6 min read

'Ignorant policymaking', a decentralised TikTok and moderation microgrants

The week in content moderation - edition #248

Hello and welcome to Everything in Moderation's Week in Review, your in-depth guide to the policies, products, platforms and people shaping the future of online speech and the internet. It's written by me, Ben Whitelaw and supported by members like you.

This week, T&S practitioners will gather at two great events — one in Dublin and one being held virtually — to share concerns and constructive solutions to the challenges of online speech and safety. If you're going, enjoy learning from fellow professionals. I look forward to hearing, and sharing here, conversations from both gatherings.

I'm not sure if government regulators will be in attendance in Ireland or via Zoom but the role of the state in determining online speech standards is very much present in today's edition of EiM. See if you can trace it as you go.

Here it is; your online speech and content moderation week in review. Thanks for reading — BW


New and emerging internet policy and online speech regulation

The European Commission has initiated formal proceedings to determine if Meta violated the Digital Services Act regarding the protection of minors. The investigation — which is the second to be opened against the company in the past month (EiM #246) — focuses on whether algorithms potentially foster addictive behaviours in children as well as inadequate age-verification methods. The Commission will examine Meta's risk mitigation and privacy settings, potentially leading to enforcement measures that could include fines.

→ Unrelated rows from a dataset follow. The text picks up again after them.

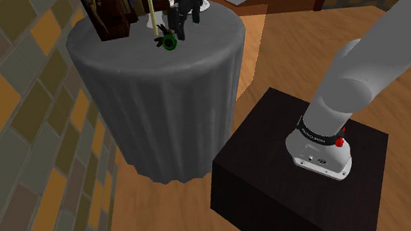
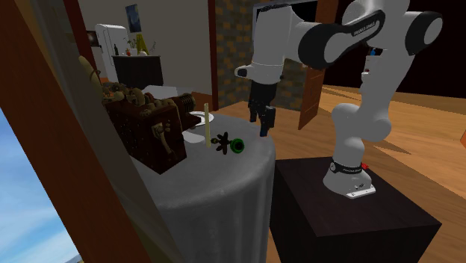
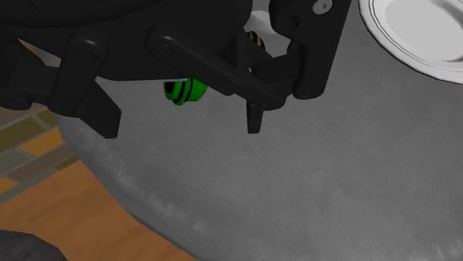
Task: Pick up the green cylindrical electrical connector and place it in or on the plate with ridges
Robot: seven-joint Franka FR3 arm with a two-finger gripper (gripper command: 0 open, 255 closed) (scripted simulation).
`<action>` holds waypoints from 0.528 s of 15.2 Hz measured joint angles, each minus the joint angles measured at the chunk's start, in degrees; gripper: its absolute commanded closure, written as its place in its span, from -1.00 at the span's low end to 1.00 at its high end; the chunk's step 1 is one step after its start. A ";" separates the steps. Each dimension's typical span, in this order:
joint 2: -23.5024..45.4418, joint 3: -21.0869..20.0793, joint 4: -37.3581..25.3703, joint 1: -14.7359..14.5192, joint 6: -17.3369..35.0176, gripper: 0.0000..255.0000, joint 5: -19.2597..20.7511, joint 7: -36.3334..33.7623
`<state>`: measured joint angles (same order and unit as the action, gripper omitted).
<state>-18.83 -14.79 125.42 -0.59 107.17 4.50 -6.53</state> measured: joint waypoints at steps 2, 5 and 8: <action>3.79 -1.65 -2.38 0.10 2.31 -1.00 2.47 -2.20; 9.25 -3.47 -6.13 0.24 4.86 -1.00 6.22 -5.13; 10.43 -3.63 -5.10 0.35 7.18 -1.00 7.20 -5.90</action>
<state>-8.40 -18.42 120.32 -0.24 114.35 11.70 -12.43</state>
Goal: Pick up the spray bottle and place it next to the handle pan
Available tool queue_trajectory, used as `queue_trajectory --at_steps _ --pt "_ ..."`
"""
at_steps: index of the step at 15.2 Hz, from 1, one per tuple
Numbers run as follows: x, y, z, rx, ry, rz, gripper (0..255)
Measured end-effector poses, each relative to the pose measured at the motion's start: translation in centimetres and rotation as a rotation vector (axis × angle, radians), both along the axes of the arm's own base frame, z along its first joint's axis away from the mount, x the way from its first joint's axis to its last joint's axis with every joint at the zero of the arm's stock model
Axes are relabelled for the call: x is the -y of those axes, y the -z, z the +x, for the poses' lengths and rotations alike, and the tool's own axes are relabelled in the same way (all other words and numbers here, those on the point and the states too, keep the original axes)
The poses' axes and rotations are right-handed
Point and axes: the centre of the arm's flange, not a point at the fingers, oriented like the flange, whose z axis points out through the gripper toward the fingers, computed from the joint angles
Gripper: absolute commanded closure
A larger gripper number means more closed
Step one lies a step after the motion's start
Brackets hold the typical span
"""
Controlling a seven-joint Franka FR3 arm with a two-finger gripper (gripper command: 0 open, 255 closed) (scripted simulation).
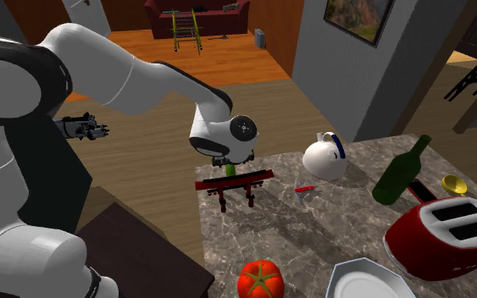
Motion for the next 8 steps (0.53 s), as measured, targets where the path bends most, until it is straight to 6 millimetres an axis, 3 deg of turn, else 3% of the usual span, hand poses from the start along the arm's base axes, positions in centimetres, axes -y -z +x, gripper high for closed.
queue_trajectory --at_steps 8 --pt "-1.3 3.5 1.4 0.006 -0.008 0.004 0"
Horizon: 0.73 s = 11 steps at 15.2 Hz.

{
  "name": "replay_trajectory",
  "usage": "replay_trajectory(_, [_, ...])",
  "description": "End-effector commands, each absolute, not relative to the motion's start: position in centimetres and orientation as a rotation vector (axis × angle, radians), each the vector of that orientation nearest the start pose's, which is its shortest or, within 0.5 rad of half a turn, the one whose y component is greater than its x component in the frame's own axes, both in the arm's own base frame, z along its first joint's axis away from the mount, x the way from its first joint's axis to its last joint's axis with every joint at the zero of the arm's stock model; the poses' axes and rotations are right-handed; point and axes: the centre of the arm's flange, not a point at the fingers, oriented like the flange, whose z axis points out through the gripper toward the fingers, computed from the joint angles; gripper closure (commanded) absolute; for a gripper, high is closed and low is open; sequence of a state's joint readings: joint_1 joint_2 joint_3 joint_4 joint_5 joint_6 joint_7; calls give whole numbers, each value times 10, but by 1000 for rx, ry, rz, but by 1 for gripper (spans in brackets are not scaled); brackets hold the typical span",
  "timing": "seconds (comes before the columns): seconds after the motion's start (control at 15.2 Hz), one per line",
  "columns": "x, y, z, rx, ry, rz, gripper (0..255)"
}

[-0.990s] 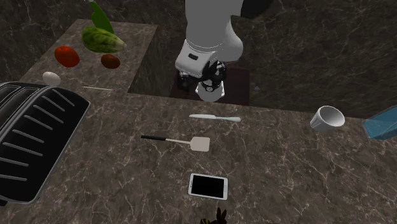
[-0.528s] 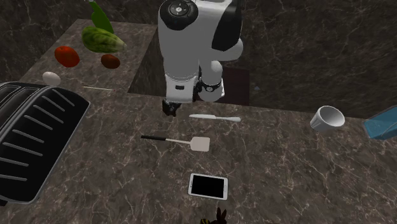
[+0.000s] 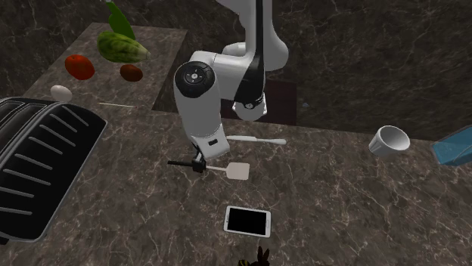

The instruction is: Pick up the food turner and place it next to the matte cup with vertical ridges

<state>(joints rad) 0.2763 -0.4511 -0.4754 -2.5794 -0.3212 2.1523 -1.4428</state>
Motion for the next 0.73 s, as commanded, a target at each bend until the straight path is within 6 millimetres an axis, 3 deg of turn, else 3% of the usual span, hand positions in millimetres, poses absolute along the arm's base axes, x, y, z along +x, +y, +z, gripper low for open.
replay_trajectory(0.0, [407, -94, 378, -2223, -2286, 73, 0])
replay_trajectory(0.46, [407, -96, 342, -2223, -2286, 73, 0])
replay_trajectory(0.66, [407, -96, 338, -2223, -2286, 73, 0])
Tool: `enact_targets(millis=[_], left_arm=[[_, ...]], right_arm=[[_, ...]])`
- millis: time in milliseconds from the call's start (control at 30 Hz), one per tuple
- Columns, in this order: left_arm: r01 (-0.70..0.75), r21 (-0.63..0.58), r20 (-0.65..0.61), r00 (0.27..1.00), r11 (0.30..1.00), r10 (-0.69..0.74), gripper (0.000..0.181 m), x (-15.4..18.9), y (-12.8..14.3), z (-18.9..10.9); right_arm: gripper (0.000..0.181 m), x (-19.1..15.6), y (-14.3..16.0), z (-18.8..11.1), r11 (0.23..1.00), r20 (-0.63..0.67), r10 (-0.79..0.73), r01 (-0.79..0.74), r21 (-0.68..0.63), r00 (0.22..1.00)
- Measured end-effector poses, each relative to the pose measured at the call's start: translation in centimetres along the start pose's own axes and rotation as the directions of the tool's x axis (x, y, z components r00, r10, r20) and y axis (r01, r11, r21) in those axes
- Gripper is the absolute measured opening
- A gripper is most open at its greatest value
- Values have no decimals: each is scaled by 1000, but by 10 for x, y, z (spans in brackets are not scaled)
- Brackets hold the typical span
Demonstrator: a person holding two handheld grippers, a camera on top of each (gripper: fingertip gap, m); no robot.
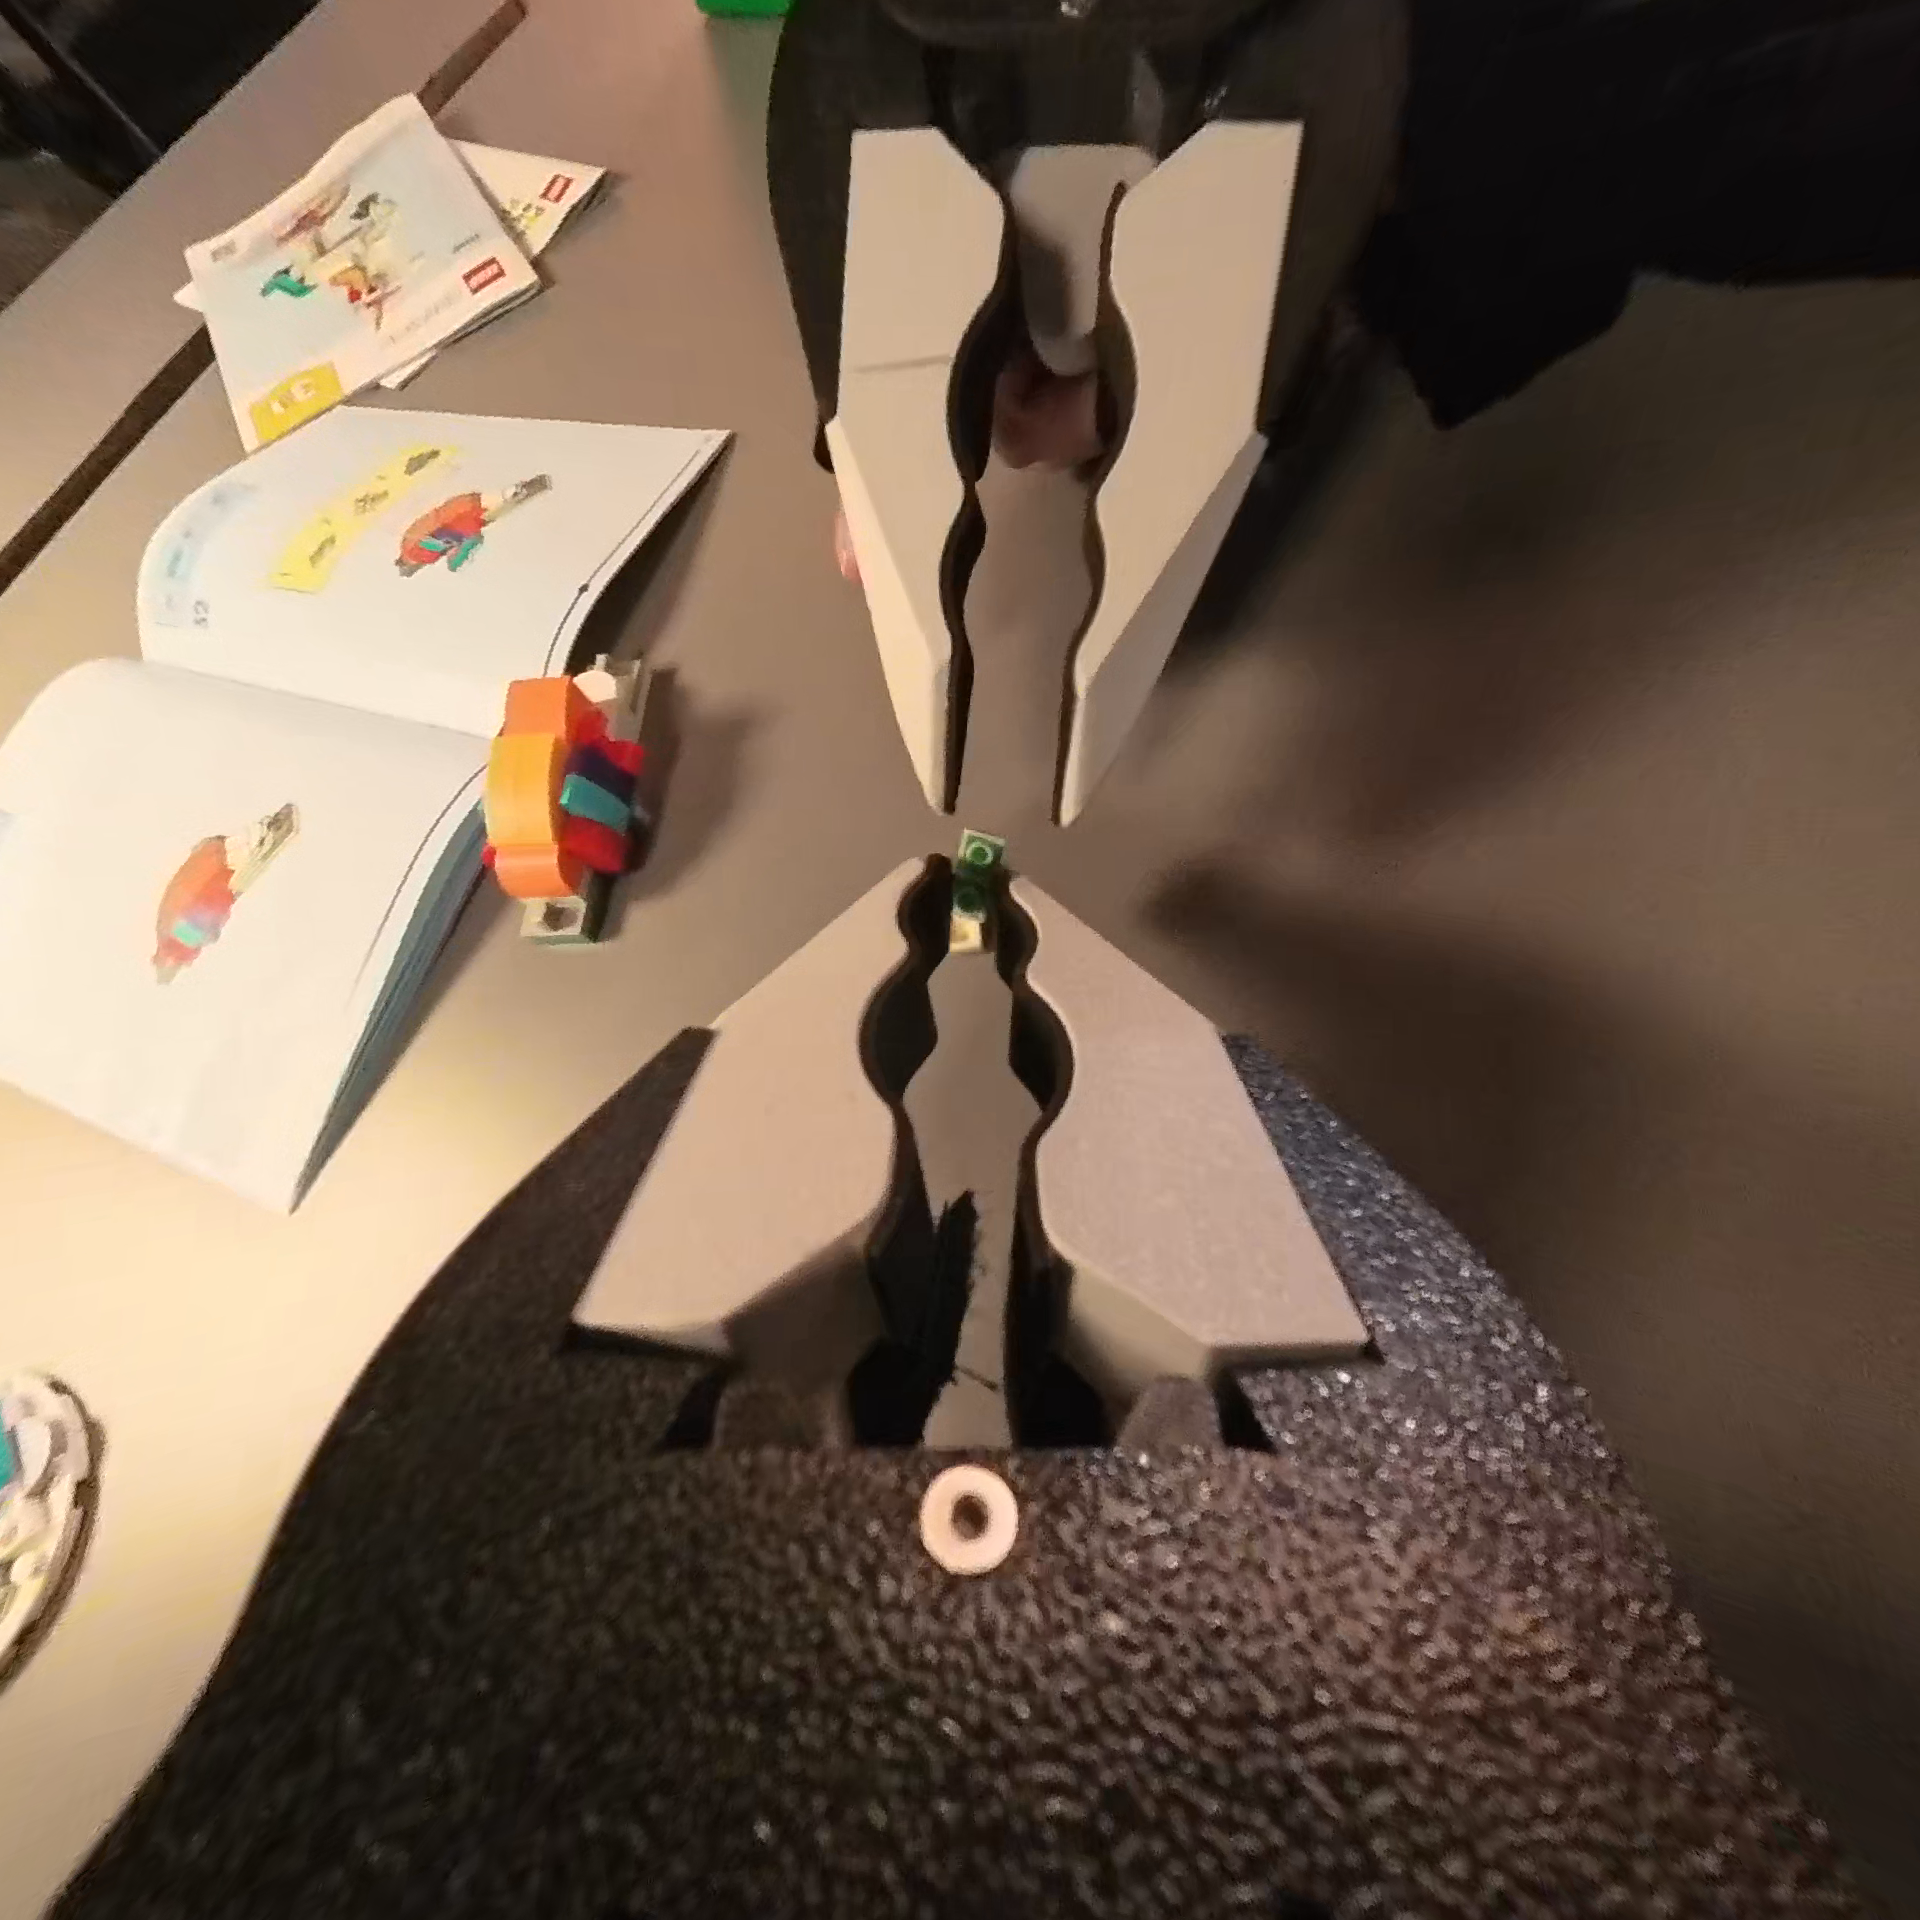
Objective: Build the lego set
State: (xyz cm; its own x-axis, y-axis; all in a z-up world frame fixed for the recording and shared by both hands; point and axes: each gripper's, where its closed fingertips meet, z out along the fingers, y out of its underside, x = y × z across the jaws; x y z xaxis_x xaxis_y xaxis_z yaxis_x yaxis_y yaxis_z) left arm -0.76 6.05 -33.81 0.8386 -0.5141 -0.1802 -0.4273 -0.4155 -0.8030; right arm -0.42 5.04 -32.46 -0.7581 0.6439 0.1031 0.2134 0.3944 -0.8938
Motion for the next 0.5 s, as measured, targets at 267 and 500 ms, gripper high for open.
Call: enact_targets(millis=[267, 500], left_arm=[[39, 29, -2, 999, 999, -39, 6, -3, -6, 2], [24, 1, 17, 1000, 1000, -24, 6, -2, -3, 1]], right_arm=[[7, 7, 4, 2, 999, -41, 23, -24, -26, 999], [8, 11, 7, 3, 999, -71, -3, -1, -47, 997]])
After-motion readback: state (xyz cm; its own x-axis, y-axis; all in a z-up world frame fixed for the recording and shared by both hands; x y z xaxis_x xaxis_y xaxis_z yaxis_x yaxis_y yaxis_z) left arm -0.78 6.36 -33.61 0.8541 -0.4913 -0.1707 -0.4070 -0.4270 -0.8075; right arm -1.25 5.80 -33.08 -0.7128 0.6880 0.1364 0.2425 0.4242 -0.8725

On the topic of the EU, here’s a story that’ll make Brexiteers squirm: the Commission has signed an administrative deal with Ofcom that will mean the two regulators co-operate on “technical expert dialogues, joint training of technical staff, sharing of best practices, joint studies and coordinated research project”. The agreement seemingly builds on the Global Online Safety Regulators Network which was founded in November 2022 to bring together eight regulators but does not include the EU.

Another week, another set of US lawmakers taking aim at Section 230. Cathy McMorris Rodgers (Republican) and Frank Pallone Jr (Democrat) unveiled new bipartisan legislation alongside an op-ed in the WSJ in which they hoped to reimagine the law that “shield[s] them from any responsibility or accountability as their platforms inflict immense harms”.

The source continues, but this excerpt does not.